A site of astonishing natural beauty, the Pandavan Rock is all about caves and carvings in caves. The place is named after the Pandav brothers as they stayed here during the time of Mahabharata. Alleppey has converted this point into a picnic spot. And since a trail leads up here, you also get to take a little hike and exercise your muscles before you open that basket of food and dig in.
Also called Alappuzha lighthouse, this is a landmark that is used by locals, pedestrians and sailors alike. It is seen from far far away, as is the case with lighthouses. With its patent strips of white and red, this lighthouse is typical but so beautiful. Alleppey Lighthouse is 148 years old and gives you a bird’s eye panoramic view of the coast as well as the land. This is a must visit, for sightseeing as well as photography.
Alleppey’s Edathua Church has unique medieval architecture, very European in style. It is located in the midst of farmlands and rivers cutting though lands, hence gives awesome views too. Pilgrims from all over flock here, especially during the feasts of May. This church dates back to the 1st Century and is said to be built by Christ’s disciple Saint Thomas. A unique feature here is that the prayers and hymns are recited in ancient Hebrew and Syrian, just like the old days.
A famous lake, Vembanad is the longest lake in the state and also one of the largest in the country. Canals and streams pour into Vembanad lake from all over, prolonging its length and making it a coveted waterbody for rowing, boating, shikaras as well as picnics. There are islands in the lake, villages settled by it banks and each call the lake by a different name depending on their dialect. Most backwater tours in Alleppey drain in this lake. You end up boating your way here and parking your houseboat on a quiet bank to just chill. Vallam Kali or the Annual Snake Boat Race takes place here in August, and this is a fun time to enjoy local culture.

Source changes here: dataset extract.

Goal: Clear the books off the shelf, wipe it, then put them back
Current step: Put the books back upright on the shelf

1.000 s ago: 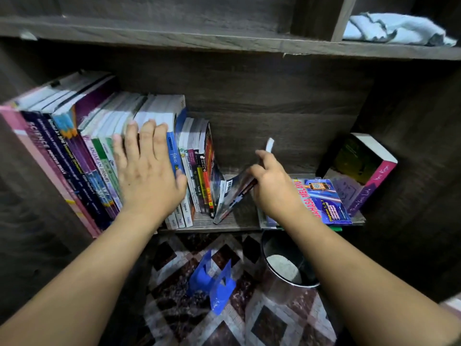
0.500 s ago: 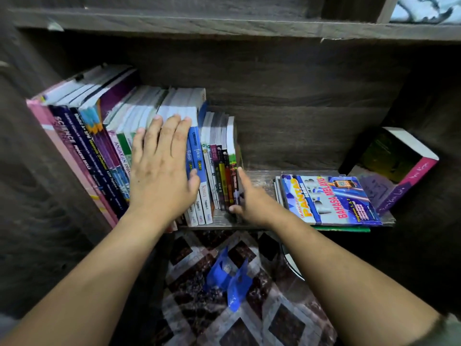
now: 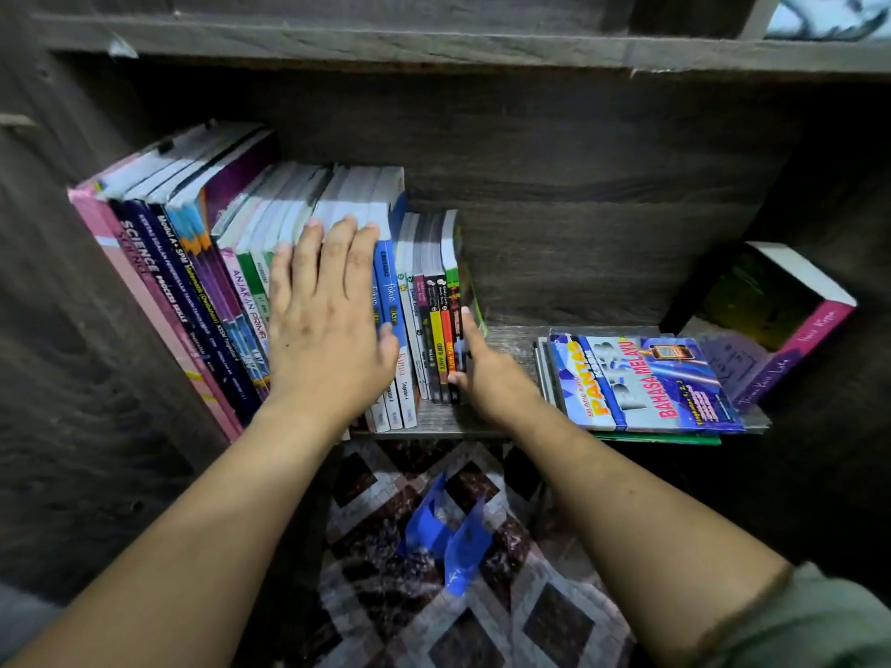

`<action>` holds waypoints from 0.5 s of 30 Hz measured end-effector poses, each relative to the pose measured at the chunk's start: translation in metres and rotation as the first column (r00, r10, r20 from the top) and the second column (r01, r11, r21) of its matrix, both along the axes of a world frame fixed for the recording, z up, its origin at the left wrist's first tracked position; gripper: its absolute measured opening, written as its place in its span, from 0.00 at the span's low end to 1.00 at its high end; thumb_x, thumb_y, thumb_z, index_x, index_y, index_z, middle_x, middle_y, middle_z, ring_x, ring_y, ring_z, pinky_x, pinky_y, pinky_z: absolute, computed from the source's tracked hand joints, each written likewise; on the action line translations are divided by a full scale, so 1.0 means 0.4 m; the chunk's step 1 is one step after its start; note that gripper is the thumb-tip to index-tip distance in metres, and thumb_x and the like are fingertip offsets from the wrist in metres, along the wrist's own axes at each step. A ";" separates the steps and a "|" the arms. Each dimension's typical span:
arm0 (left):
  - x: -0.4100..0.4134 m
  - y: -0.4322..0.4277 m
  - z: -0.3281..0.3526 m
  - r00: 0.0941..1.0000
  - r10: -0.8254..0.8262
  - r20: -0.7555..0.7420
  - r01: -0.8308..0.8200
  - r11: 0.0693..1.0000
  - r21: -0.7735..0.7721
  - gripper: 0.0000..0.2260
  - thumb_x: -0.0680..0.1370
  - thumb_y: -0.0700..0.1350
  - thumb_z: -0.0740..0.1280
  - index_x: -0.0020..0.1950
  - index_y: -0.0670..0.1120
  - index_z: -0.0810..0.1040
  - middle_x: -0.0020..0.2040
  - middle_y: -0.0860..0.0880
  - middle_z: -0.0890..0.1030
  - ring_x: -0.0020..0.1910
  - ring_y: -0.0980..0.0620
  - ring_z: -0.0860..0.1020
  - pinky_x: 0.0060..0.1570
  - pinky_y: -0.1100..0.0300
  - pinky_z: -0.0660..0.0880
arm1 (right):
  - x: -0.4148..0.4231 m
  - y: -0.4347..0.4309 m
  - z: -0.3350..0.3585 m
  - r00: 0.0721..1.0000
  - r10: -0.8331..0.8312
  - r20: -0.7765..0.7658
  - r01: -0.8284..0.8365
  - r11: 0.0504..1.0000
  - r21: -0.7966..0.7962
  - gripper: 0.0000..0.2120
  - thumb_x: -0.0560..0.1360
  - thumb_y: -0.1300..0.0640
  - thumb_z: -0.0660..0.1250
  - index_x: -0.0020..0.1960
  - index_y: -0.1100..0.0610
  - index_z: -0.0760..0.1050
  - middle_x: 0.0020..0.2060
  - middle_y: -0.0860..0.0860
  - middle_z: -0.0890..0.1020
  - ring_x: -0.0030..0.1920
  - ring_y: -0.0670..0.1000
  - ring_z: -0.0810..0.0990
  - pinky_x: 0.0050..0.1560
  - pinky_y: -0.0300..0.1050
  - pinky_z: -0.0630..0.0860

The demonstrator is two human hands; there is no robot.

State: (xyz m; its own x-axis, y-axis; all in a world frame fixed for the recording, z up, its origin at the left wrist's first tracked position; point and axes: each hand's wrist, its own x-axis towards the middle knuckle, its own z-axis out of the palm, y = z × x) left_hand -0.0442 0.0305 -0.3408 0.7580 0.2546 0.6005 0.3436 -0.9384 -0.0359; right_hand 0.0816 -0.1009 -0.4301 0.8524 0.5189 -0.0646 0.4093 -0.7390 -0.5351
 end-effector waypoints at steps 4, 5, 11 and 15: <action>0.002 -0.004 0.001 1.000 0.022 -0.015 -0.022 1.000 0.011 0.40 0.71 0.51 0.69 0.77 0.42 0.55 0.76 0.43 0.59 0.77 0.42 0.53 0.76 0.45 0.44 | -0.009 -0.022 0.024 0.994 0.034 0.099 -0.025 0.996 -0.091 0.42 0.78 0.49 0.66 0.78 0.42 0.38 0.66 0.59 0.74 0.62 0.60 0.75 0.59 0.54 0.73; 0.004 -0.004 0.002 0.999 0.028 -0.014 -0.028 1.000 0.014 0.40 0.70 0.51 0.69 0.77 0.42 0.55 0.76 0.43 0.59 0.77 0.42 0.53 0.75 0.45 0.45 | -0.011 -0.027 0.034 0.992 0.034 0.122 -0.023 0.996 -0.089 0.42 0.78 0.49 0.66 0.78 0.42 0.38 0.67 0.58 0.72 0.63 0.60 0.75 0.58 0.54 0.73; 0.012 -0.005 -0.002 0.998 0.058 -0.024 -0.057 0.998 0.022 0.41 0.69 0.52 0.70 0.77 0.42 0.55 0.76 0.42 0.59 0.76 0.41 0.53 0.75 0.46 0.44 | 0.012 -0.114 0.087 0.946 0.076 0.315 -0.010 0.978 -0.206 0.29 0.77 0.47 0.65 0.75 0.48 0.60 0.66 0.54 0.73 0.64 0.57 0.74 0.58 0.51 0.73; 0.017 -0.007 -0.004 0.997 0.072 -0.020 -0.071 0.997 0.024 0.41 0.69 0.51 0.70 0.76 0.42 0.54 0.75 0.42 0.59 0.75 0.40 0.53 0.74 0.45 0.44 | 0.044 -0.240 0.054 0.965 0.126 0.229 -0.012 0.897 -0.441 0.30 0.75 0.43 0.66 0.74 0.49 0.64 0.68 0.55 0.70 0.67 0.58 0.70 0.63 0.52 0.71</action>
State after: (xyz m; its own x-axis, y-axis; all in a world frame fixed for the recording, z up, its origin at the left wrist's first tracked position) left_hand -0.0373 0.0276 -0.3424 0.7504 0.2951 0.5914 0.4089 -0.9103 -0.0647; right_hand 0.0991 -0.1967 -0.4084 0.8333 0.5456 -0.0898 0.5438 -0.8380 -0.0447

Imagine a hamlet of lush green fields, of paddies and palm trees and coconut trees… that’s Champakulam. An authentic rustic Kerala village. You must explore this little quaint place on a weekend and enjoy a tour around Champakulam Church, or if you are there during the Moolam Boat Race then witness this fun event. Pampa river flows through the village and is a picturesque paradise.

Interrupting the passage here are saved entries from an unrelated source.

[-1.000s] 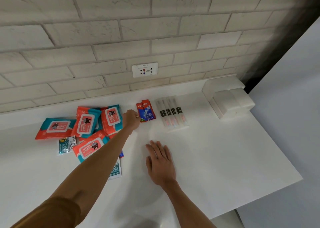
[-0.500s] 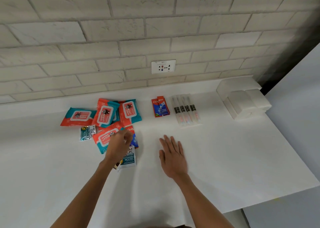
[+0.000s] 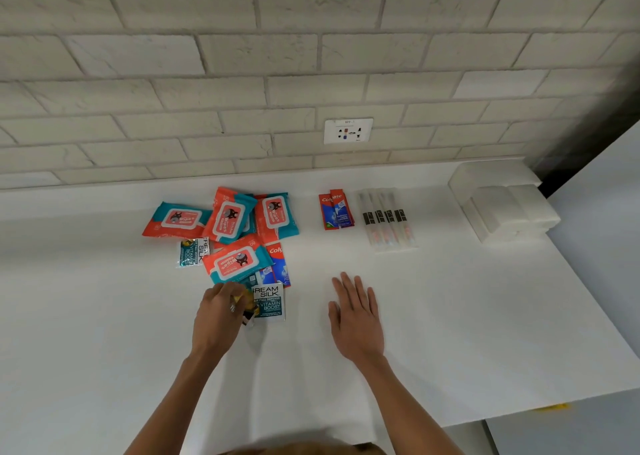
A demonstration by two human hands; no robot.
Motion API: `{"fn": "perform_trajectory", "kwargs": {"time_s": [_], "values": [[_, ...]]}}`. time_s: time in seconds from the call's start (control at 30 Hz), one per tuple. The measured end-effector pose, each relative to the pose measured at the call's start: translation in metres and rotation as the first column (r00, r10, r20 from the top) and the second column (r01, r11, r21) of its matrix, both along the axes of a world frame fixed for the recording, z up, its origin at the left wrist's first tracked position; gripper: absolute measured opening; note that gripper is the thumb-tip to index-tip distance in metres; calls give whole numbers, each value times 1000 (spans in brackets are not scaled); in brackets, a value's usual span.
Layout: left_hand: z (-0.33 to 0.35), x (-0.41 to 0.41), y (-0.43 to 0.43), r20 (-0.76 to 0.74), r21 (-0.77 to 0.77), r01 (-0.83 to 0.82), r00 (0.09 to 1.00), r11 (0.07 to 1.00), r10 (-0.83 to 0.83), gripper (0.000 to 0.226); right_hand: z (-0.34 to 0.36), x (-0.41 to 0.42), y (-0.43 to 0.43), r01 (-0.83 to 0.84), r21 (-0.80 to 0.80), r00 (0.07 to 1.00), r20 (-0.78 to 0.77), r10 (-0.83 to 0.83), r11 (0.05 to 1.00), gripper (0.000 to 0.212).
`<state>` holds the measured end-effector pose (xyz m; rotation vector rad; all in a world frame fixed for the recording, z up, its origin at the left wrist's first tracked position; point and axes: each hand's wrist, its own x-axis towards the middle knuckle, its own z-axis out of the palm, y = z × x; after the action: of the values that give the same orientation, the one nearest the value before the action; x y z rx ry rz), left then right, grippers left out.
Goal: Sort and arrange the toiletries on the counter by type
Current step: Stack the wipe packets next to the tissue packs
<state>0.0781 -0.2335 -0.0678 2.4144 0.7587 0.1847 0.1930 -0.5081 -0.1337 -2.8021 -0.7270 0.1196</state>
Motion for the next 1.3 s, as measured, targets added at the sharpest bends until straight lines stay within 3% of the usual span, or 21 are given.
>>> {"fn": "perform_trajectory", "kwargs": {"time_s": [0.37, 0.5, 0.7, 1.0, 1.17, 1.3], "values": [[12, 95, 68, 104, 73, -178, 980, 981, 170, 34, 4, 0, 1, 6, -11, 1000, -17, -6, 1000, 60], [22, 130, 86, -22, 100, -237, 970, 966, 241, 53, 3, 0, 1, 9, -7, 1000, -22, -9, 1000, 60], [7, 162, 116, -228, 3, -247, 943, 969, 241, 83, 4, 0, 1, 12, -1, 1000, -22, -12, 1000, 60], [11, 165, 130, -258, 0, -270, 930, 963, 260, 80, 6, 1, 2, 25, 22, 1000, -9, -25, 999, 58], [28, 168, 133, -334, -138, -221, 928, 966, 165, 61, 6, 1, 1, 21, 22, 1000, -7, -21, 1000, 58], [48, 162, 128, -256, -192, -212, 954, 958, 159, 55, 6, 1, 1, 22, 40, 1000, -8, -22, 999, 58]]}}
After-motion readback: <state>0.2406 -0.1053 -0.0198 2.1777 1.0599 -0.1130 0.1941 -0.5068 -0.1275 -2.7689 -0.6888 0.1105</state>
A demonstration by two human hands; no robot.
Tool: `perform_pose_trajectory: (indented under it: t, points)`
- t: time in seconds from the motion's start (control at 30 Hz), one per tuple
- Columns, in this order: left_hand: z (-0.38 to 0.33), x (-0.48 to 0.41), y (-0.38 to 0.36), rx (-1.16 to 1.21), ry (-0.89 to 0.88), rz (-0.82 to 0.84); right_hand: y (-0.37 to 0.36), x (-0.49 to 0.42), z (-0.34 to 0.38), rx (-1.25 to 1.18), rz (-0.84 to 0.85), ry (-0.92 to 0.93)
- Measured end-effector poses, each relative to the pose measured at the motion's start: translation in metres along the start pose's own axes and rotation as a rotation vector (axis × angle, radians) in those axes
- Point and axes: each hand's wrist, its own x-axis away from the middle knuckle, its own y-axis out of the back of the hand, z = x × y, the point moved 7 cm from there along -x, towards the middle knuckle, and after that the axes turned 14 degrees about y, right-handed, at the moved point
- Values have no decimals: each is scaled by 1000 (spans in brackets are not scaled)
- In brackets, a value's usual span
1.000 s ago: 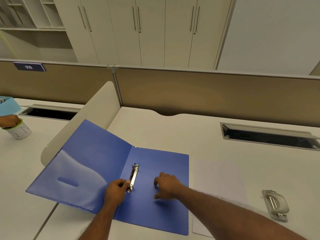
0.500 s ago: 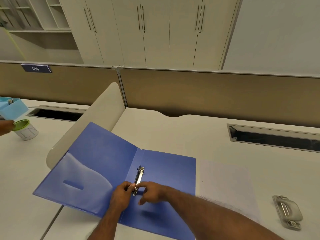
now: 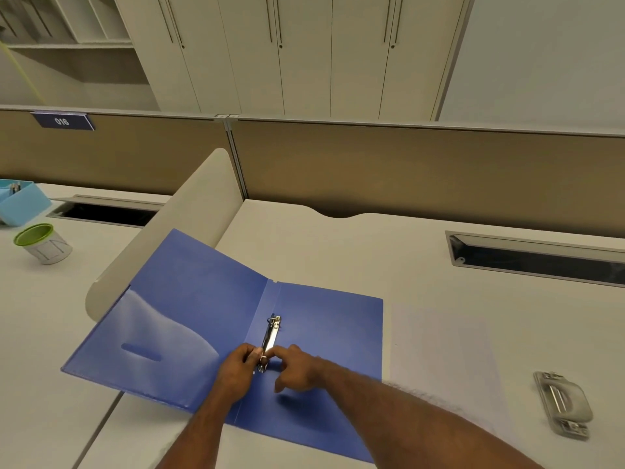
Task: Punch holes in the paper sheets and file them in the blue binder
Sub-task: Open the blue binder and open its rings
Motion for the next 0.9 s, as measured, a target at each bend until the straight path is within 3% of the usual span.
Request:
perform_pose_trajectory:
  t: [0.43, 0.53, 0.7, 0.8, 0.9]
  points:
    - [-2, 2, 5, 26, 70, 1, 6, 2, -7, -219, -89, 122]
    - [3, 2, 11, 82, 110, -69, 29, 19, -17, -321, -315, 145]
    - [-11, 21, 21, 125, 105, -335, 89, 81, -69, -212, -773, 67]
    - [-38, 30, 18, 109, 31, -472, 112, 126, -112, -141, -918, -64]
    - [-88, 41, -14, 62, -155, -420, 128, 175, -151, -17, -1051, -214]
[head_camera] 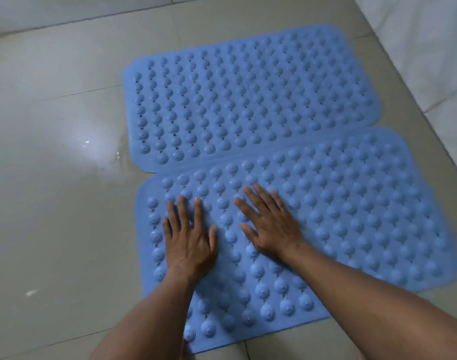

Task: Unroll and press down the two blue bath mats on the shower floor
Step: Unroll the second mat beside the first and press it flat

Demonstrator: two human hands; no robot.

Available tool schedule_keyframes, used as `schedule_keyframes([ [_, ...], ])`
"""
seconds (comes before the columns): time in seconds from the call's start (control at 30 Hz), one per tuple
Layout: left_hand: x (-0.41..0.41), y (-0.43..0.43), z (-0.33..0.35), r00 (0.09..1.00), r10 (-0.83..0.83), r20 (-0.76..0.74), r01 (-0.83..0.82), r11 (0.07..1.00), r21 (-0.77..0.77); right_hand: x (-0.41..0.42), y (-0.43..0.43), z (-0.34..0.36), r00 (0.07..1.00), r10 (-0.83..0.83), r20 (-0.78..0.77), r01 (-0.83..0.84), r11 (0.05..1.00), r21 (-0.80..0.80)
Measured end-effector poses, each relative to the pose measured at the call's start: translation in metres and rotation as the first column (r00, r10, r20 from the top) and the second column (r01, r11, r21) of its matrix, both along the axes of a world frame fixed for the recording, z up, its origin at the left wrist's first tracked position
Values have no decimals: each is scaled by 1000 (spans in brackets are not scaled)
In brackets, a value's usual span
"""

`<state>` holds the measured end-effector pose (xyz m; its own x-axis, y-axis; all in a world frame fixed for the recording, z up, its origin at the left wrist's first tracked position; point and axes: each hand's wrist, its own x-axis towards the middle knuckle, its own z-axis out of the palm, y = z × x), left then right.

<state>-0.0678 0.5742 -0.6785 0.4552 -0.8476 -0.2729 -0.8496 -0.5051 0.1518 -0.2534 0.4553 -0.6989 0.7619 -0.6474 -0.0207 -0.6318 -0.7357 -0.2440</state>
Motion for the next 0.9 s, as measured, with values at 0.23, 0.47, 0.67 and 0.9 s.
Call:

Kayamkulam Lake was once upon a time a lake. Now it is a lagoon, because the authorities broke the barrier and let the sea flow in to create a fishing harbour. As a result, Kayamkulam became a lagoon of Arabian Sea. And what a beautiful lagoon it is! Tourists, fishermen, locals… all out and about doing their day’s chores. Bird watchers also flock here to see exotic birds fly in, while cycling tracks and recreation rooms add to the charm of the sidewalk. You can also visit the Adventure zone, Tsunami Museum, Boardwalk etc.
Kumarakom Bird Sanctuary
This is a very famous bird sanctuary, not only in Kerala but in all of South India. Kumarakom Bird Sanctuary is sprawled over 14 acres and is kissed by the bank of Lake Vembanad. Birds of different types and species flock here, from egret to Siberian stork, golden woodpecker to heron and teal and darter. They fly from as far as Siberia sometimes. The best time to visit for bird-watching is winter time — November to February.
A real tourist haunt in Alleppey, Mullakal Street is a market that is visited by almost all those who come to town. It is known for its shops selling gold and silver wares, utensils, wood boxes, handicrafts, bags and carpets. The incenses here are also pretty great, and picked up by almost all tourists as souvenirs. The best part is, the shops here are open from early in the morning to very late in the night. So as tourists, you get to make the best of your whole day!